The International Monetary fund has assured that it was “ready to mobilize” its entire lending capacity – $1 trillion – to help countries tackle the crisis.
The European Central Bank has announced a plan of purchasing public and private debt in bonds worth 750 billion euros ($810 billion), titled the Pandemic Emergency Purchase Program.
The Bank of Japan has activated several measures to deal with the crisis, including an 80-trillion yen ($727 billion) hike in the program to purchase sovereign bonds and doubling the purchase of listed investment funds up to 12 trillion yen.
The World Bank expects to mobilize $12 billion to help countries deal with the economic and health-related impact of COVID-19.
The US government has unveiled a fiscal stimulus package worth nearly $1 trillion that includes deferred payment of taxes, aid to especially affected sectors such as airlines and hotels and cash distribution to citizens.
The European Commission has proposed mobilizing investments worth 37 billion euros to deal with the epidemic and allowing member countries to use around 8 billion euros that they had received in unutilized structural funds and were due to return.
The Spanish government expects to channelize around 2 billion euros in different initiatives, including a series of guarantees to ensure that liquidity is available to companies.
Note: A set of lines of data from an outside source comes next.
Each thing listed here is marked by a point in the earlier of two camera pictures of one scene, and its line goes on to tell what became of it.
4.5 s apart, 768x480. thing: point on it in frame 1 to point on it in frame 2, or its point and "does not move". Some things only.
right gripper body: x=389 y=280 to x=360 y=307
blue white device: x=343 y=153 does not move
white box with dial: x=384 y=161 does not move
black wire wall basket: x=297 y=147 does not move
Germany has promised an “unlimited” credit program to prevent liquidity problems in its business sphere, with the loans guaranteed with more than half a trillion euros and to be coordinated through its public bank.
The French government’s plan to keep the economy afloat includes measures valued at around 45 billion euros, ranging from delayed payments of taxes to salary bonds for employees of companies that have halted production and loan guarantees worth 300 billion euros.
The United Kingdom has announced a loan guarantee plan worth 330 billion pounds ($380 billion), expandable “as required” and a direct aid package to companies worth 20 billion pounds.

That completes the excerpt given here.